**Description of the task:** Lines with the string "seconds" must each be copied from the listing.

☆ ☆ ☆

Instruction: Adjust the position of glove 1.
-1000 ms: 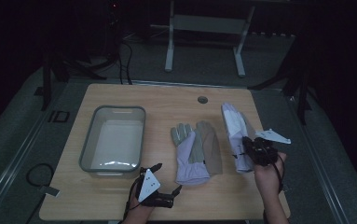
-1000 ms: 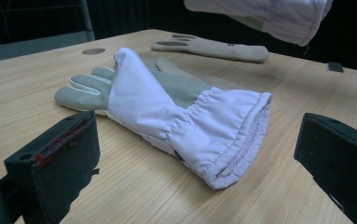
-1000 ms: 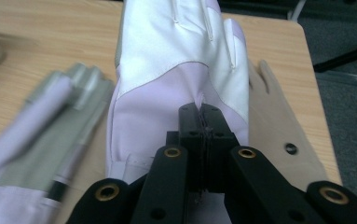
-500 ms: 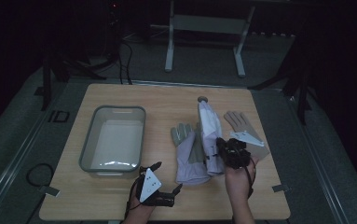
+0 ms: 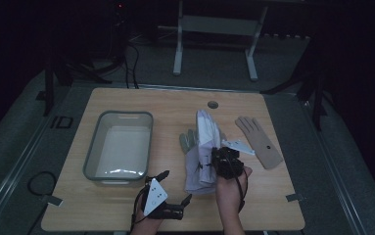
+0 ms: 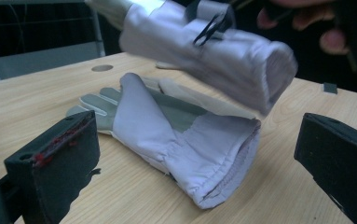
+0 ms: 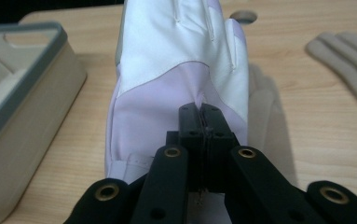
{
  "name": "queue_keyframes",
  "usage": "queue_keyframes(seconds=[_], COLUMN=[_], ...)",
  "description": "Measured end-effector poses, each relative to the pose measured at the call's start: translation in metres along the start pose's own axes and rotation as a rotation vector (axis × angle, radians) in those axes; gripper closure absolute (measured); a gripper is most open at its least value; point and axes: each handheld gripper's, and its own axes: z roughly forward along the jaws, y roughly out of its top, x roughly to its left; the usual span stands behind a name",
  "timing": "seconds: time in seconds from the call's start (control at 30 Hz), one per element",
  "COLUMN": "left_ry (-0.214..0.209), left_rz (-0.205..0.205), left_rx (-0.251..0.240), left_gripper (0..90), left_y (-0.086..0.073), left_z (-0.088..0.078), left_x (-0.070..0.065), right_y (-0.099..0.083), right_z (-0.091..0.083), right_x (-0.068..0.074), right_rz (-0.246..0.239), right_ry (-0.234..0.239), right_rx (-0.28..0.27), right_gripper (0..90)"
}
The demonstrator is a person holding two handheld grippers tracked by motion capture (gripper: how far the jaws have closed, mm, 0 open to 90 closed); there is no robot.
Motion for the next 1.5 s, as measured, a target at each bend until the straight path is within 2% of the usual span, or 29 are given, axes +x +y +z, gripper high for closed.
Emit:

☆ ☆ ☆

**Response below:**
  "usage": "queue_keyframes(seconds=[_], COLUMN=[_], ...)",
  "timing": "seconds: time in seconds from the call's start (control at 30 Hz), one per element",

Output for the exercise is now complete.